Your task
Every line that contains "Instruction" must be located and copied from the data.

(Stored data)
++++++++++
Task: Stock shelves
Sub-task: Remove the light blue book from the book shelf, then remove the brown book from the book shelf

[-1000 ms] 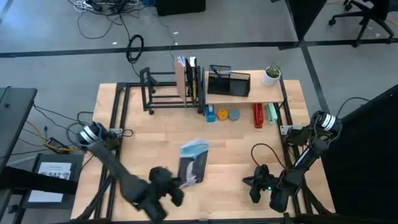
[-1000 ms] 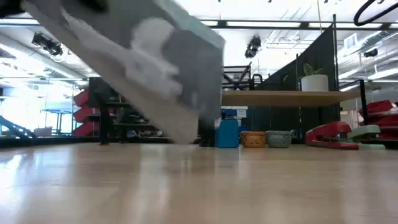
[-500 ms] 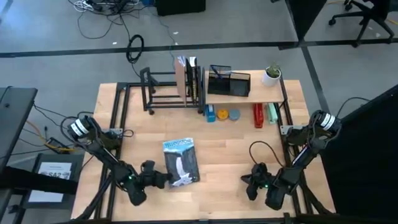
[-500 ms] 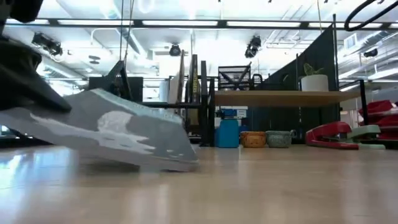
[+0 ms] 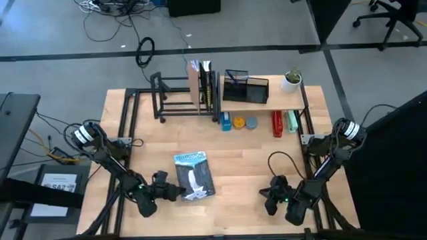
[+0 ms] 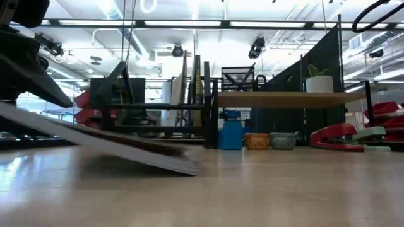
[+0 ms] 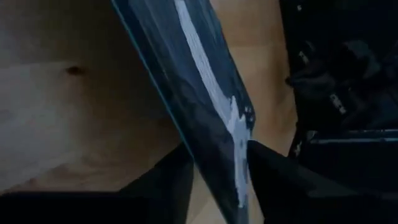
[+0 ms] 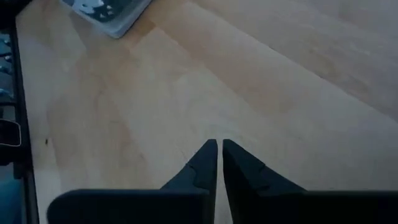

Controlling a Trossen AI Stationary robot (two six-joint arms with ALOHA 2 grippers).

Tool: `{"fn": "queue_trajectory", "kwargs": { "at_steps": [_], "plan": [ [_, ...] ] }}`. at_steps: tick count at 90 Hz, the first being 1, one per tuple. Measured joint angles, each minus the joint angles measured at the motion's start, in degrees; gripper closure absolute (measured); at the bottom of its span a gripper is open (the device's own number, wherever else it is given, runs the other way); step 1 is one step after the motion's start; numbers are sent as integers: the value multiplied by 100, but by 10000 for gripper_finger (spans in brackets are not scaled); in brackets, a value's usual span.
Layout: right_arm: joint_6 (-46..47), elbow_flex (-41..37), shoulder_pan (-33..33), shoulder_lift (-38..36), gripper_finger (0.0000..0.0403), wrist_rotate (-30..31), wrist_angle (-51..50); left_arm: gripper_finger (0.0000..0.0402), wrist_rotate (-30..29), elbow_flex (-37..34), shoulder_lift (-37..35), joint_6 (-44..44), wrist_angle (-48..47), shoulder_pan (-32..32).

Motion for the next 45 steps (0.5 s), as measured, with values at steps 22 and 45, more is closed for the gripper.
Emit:
{"fn": "queue_trajectory", "kwargs": {
  "at_steps": [22,45],
  "plan": [
    [-4,0,1,0,403,-33,-12,235,1717,-62,-925,-329,-1434,-281],
    [-6,0,1,0,403,107,-7,240,1218,193,-1915,-284,-2391,-82]
  ]
}}
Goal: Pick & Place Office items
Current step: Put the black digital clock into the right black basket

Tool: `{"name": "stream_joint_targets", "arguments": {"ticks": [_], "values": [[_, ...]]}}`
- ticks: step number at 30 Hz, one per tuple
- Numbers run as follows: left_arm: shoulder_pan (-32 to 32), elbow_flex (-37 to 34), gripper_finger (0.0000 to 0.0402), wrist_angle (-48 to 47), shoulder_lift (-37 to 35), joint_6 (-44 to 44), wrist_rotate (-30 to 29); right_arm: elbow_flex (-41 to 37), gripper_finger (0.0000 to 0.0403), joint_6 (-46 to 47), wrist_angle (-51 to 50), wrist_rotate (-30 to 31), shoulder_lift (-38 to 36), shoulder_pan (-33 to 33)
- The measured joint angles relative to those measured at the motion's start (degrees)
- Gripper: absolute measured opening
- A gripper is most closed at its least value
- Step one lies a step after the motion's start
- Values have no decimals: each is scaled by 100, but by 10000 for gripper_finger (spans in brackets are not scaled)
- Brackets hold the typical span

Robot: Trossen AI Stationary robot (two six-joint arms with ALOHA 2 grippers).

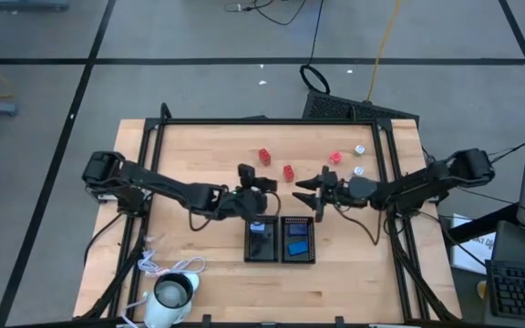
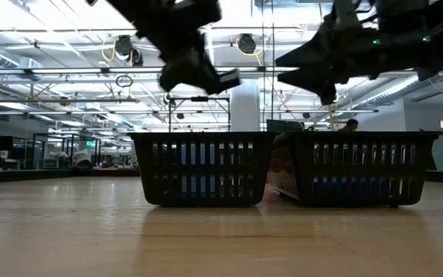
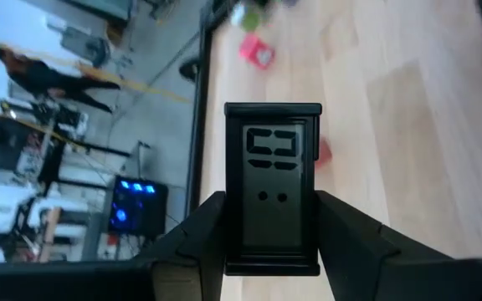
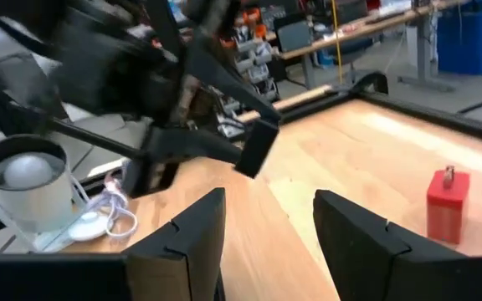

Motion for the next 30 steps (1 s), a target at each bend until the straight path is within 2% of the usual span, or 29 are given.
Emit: {"name": "stream_joint_targets", "arguments": {"ticks": [8, 18, 22, 26, 30], "values": [[-147, 607, 150, -6, 631, 585, -307, 561, 171, 444, 30, -4, 792, -36], [-233, 608, 150, 43, 632, 464, -306, 758, 171, 517, 214, -47, 1139, -128], [-231, 608, 150, 50, 626, 317, -175, 753, 169, 604, 324, -316, 1145, -154], [-238, 608, 150, 80, 621, 322, -133, 762, 153, 596, 380, -574, 1145, -150], [-233, 608, 150, 91, 621, 249, -59, 764, 120, 599, 337, -581, 1145, -150]]}}
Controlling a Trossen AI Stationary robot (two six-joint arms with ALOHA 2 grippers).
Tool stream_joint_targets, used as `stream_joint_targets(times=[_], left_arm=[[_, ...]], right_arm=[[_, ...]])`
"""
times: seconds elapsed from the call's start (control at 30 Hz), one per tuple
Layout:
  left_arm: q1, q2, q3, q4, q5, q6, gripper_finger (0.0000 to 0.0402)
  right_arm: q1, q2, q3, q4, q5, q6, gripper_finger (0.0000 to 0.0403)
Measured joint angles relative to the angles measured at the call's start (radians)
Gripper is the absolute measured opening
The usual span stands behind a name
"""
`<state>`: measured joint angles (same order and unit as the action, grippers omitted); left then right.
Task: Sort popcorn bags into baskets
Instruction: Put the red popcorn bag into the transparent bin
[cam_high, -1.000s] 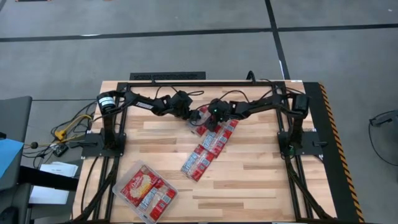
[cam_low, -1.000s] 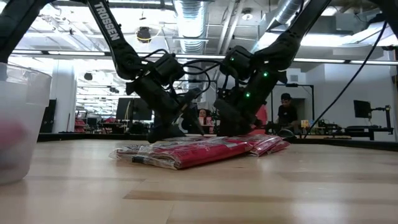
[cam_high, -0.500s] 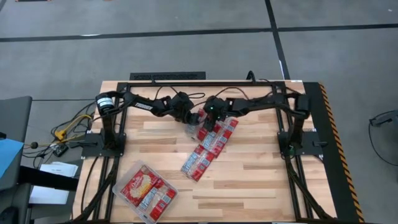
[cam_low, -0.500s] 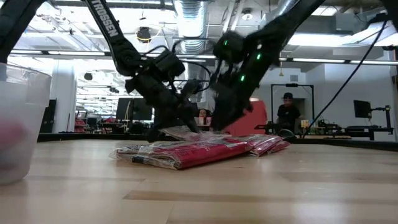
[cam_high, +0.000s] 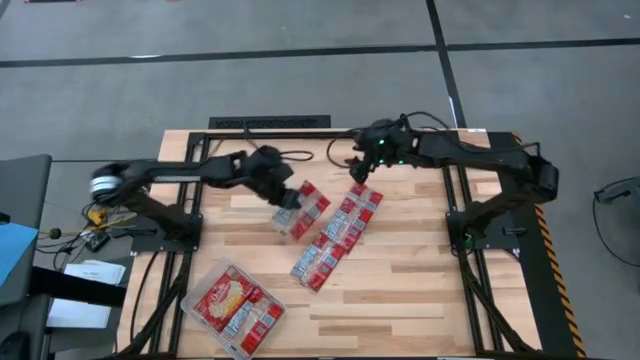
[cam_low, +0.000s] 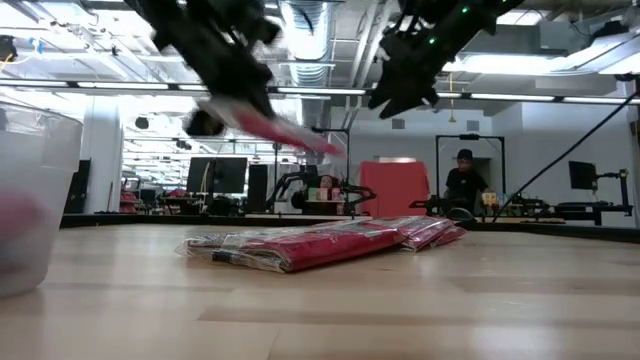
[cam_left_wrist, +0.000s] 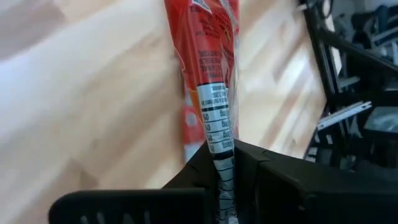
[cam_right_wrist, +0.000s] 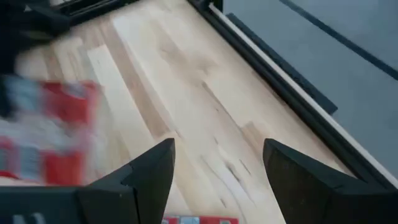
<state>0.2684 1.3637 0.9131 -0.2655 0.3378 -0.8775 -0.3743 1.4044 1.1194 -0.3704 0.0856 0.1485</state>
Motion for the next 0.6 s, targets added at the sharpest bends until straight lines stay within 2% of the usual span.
stream_joint_targets(times=[0.17,0.3,0.47,0.6], left_arm=[[-0.232,-0.242,0.001,-0.152,-0.213,-0.195,0.0004],[-0.465,-0.344,0.001,-0.219,-0.427,-0.378,0.0005],[-0.767,-0.335,0.001,-0.214,-0.679,-0.642,0.0004],[-0.966,-0.262,0.001,-0.187,-0.802,-0.83,0.0006]], right_arm=[[-0.022,-0.028,0.0,-0.072,-0.001,-0.001,0.027],[-0.022,-0.01,0.0,-0.086,-0.002,-0.024,0.027],[-0.01,0.035,0.0,-0.085,-0.01,-0.026,0.027],[0.002,0.049,-0.001,-0.081,-0.011,-0.028,0.027]])
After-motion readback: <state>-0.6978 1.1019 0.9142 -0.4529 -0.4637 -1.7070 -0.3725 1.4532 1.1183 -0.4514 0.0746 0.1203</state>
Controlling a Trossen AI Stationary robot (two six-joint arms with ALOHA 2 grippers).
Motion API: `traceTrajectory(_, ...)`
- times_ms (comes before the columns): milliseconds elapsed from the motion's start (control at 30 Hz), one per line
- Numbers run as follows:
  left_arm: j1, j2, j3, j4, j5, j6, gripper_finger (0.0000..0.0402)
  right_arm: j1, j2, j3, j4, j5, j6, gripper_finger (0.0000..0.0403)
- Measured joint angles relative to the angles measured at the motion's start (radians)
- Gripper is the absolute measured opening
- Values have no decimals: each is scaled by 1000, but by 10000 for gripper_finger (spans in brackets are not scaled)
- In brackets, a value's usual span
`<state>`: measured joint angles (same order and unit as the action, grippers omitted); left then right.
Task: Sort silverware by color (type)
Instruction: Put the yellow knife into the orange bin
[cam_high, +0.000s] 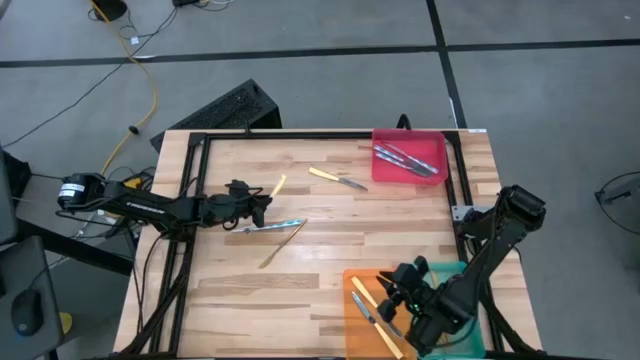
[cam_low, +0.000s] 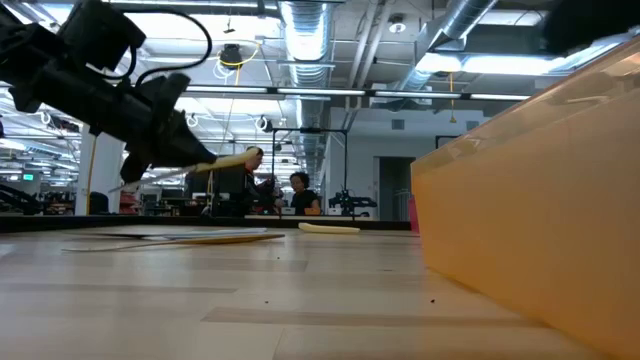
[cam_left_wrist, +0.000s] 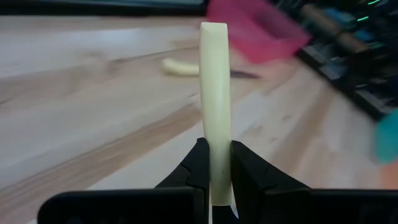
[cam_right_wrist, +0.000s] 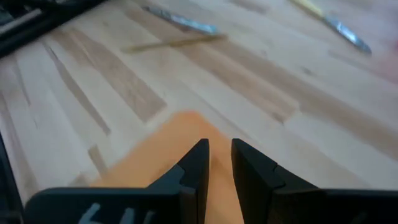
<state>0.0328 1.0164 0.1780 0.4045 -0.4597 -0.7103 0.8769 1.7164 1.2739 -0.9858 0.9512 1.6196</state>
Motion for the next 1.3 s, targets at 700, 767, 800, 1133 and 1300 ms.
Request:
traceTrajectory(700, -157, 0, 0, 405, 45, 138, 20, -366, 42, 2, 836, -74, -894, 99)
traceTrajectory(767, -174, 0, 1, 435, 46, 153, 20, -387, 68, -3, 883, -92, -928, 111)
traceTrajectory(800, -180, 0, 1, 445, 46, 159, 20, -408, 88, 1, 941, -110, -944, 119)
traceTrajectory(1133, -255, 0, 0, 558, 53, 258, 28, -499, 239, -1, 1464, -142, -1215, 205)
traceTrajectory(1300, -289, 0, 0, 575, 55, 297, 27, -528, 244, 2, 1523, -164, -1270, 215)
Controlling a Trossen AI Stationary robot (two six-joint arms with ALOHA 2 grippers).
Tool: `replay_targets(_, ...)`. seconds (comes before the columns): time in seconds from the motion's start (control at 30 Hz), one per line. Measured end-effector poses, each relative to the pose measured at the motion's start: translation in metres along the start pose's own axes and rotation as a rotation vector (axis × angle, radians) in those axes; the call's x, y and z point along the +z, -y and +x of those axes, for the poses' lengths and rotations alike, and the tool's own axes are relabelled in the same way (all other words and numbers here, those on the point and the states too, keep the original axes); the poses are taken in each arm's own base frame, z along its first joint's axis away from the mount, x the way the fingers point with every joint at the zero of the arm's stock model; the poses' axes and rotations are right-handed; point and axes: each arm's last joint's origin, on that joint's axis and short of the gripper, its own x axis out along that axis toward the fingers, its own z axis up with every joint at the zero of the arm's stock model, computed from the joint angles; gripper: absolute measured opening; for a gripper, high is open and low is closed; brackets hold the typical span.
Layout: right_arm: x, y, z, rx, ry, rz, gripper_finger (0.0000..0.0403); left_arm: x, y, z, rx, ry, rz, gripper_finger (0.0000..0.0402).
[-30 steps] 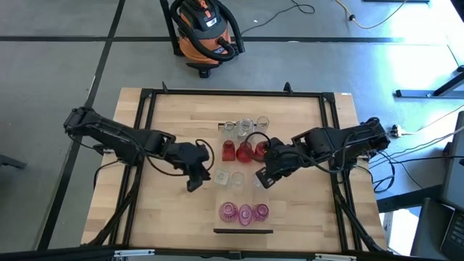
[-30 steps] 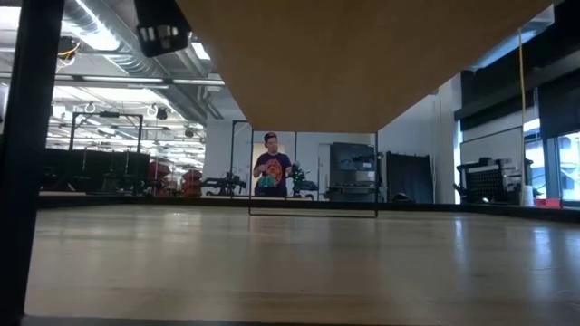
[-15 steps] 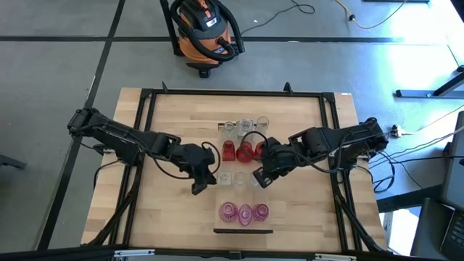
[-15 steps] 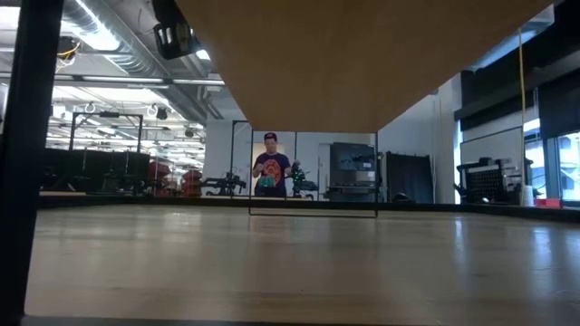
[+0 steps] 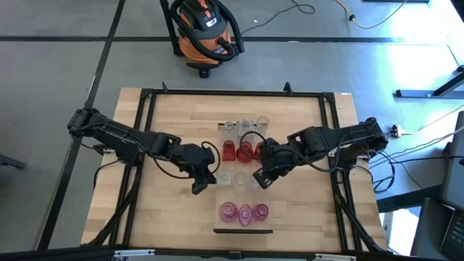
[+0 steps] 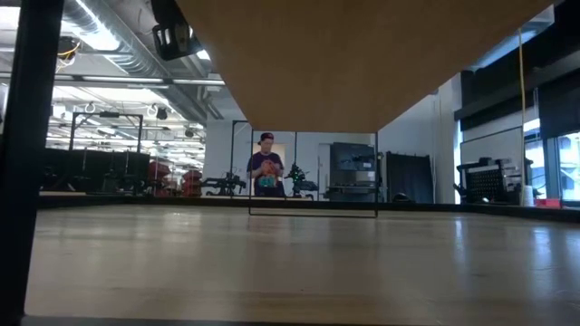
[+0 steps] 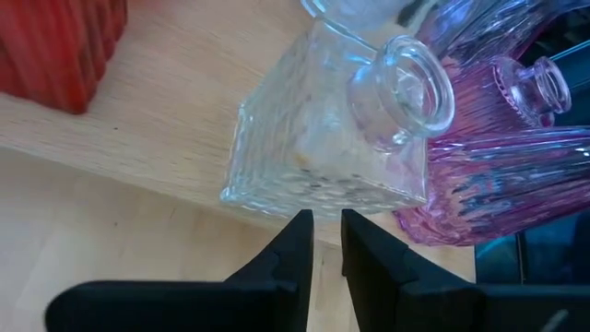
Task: Sort vases onto shelf
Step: Put the transparent vase on the shelf aligned with the transparent vases on the bottom
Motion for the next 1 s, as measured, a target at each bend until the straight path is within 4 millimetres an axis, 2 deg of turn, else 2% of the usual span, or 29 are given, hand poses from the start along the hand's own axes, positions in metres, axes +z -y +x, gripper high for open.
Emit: replay_targets(1.0, 0.0011, -0.0031, -0.0001, 0.034, 0.006, -0.005, 0.0037, 0.0011, -0.0022, -0.0004, 0.003, -0.005, 0.021, 0.0054)
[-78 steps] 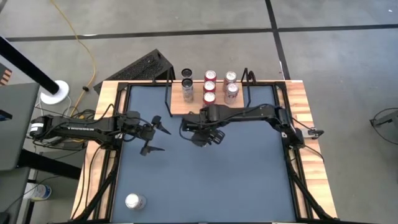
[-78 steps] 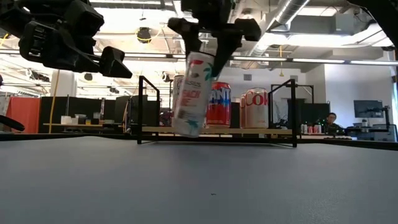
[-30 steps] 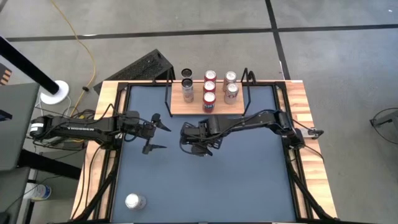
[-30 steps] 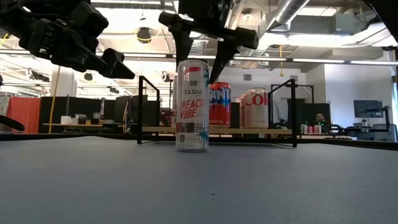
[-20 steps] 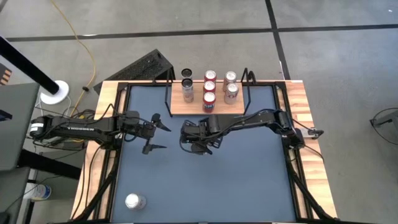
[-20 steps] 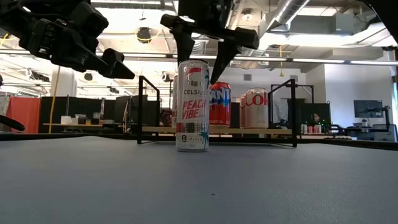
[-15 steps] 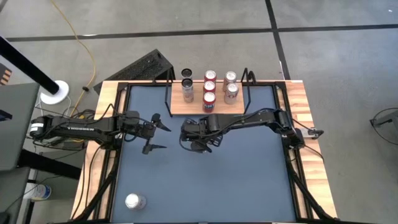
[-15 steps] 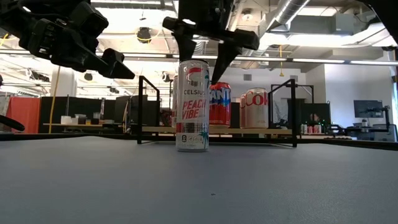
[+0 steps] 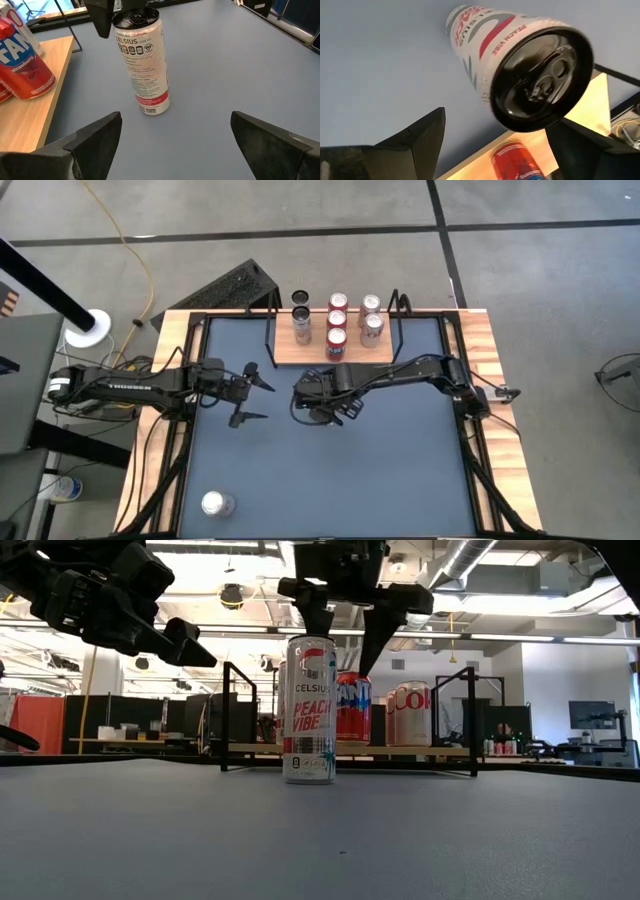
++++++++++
Result
Instruction: Put the red popcorn bag into the transparent bin
Instruction: Put the yellow knife into the orange bin

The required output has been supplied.